Creio que as duas discussões estão interligadas, por mais diferentes que sejam,
explico:
- O que Domanska define como o paternalismo relação humano-natureza implica em um domínio humano, com base em relações hierárquicas, na sua relação com seres não-humanos. Para ela, essa é uma abordagem conservada e não progressista, com base num discurso de colonização do humano sobre o não-humano. Assim, a natureza e os outros seres são tratados como frágeis e vítimas, numa perspectiva semelhante a como são tratadas mulheres, crianças, pessoas com deficiências na sociedade ocidental. Cabe ao humano “salvar” a natureza da crise climática da qual é ele mesmo o seu autor.
- Kakozi, ao apresentar a ética ubuntu, discute o ser como uma força, assim como todas as entidades que o acompanham. As forças têm como finalidade a geração, o cuidado e a transmissão da vida. Assim, nada se move sem influenciar as outras forças. Nessa perspectiva, a vida humana depende de outras forças, outras entidades não humanas, como ar, a água, o espaço. A vida humana é recebimento e continuidade de recebimento da vida de outros seres não humanos. Aqui, a relação humano-natureza é uma relação vital. Não existe um sem o outro.
São duas formas de pensar e de existir diversas, têm
diferenças pungentes que ultrapassam para a construção da subjetividade humana.
São parecidas quando uma critica a forma como os humanos brancos ocidentais relacionam-se
com a natureza e quando a outra apresenta uma forma de existir e de coexistir
que difere completamente da crítica primeira. Como Domanska já pontuou em
outras discussões: é preciso que o humano branco ocidental abra-se a conhecer e
a ouvir experiências outras que o desloquem desse lugar colonialista e de
fechamento de futuros, para repensar modos diversos de habitar o planeta.

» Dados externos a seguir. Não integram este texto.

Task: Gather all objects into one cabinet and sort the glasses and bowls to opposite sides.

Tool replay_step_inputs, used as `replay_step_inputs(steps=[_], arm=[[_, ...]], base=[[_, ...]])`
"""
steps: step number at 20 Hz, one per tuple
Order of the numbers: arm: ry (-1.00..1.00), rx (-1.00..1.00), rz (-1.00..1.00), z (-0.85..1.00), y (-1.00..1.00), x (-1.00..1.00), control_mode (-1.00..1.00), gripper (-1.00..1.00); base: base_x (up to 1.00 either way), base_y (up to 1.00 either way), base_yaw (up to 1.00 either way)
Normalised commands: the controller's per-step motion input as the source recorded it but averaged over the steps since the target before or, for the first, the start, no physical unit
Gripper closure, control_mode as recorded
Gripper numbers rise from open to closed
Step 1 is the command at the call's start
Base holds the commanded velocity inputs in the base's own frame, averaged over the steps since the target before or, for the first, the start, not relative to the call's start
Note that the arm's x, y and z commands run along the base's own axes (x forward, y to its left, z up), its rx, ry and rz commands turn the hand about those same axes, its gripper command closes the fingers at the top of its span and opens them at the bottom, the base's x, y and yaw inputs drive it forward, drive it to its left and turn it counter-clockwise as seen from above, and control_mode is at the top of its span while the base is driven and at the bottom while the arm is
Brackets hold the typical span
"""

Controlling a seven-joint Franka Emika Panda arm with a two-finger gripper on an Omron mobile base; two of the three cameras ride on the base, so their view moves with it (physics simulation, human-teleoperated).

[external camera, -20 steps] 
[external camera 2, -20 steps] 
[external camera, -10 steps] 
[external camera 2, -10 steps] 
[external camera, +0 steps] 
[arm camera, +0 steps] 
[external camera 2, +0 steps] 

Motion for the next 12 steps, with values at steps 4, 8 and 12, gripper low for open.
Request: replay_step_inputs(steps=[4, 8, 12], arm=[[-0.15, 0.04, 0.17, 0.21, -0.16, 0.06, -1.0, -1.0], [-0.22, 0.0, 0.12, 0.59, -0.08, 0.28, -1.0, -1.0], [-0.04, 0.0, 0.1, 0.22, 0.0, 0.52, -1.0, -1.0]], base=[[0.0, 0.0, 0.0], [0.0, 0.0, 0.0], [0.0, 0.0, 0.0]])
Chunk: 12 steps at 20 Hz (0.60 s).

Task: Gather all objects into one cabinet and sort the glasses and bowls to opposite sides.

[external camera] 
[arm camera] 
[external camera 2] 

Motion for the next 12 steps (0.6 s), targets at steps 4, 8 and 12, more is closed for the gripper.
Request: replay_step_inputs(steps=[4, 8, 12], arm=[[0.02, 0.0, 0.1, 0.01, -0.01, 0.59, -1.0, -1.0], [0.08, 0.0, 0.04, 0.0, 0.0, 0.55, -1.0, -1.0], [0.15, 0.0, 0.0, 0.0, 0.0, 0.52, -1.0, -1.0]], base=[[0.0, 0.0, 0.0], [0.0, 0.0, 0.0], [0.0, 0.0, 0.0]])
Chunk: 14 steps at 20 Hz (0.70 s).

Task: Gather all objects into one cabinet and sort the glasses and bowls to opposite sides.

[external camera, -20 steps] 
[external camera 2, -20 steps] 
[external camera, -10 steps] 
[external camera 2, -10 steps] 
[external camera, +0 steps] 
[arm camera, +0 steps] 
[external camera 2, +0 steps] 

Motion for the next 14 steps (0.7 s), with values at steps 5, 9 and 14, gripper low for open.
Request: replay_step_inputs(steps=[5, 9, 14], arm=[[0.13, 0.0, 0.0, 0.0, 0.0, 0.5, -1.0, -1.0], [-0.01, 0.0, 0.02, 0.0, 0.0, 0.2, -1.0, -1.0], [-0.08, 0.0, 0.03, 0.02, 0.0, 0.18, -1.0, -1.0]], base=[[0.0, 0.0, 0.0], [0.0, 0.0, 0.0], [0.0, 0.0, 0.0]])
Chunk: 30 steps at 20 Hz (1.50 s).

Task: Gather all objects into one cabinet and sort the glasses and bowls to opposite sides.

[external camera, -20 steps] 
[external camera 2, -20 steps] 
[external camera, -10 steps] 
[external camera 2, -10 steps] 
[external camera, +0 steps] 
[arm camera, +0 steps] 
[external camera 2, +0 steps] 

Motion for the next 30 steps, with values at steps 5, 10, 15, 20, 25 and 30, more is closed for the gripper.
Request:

Compreender a natureza como algo que ultrapassa a relação de domínio, já que
sem o humano ela permanecerá existindo enquanto que o contrário não é possível,
é um primeiro passo para esse novo habitar. A ética ubuntu, a bioética
que a engendra, já entende isso há séculos: “entende-se então a vida como um
dom que emana dos antepassados, que a receberam de uma cadeia de seres
humanos e não humanos que vai até Deus, 'a grande e poderosa força vi[tal]
(semelhante, N.T.)'" (KAKOZI,
2017, p.11, grifos meus).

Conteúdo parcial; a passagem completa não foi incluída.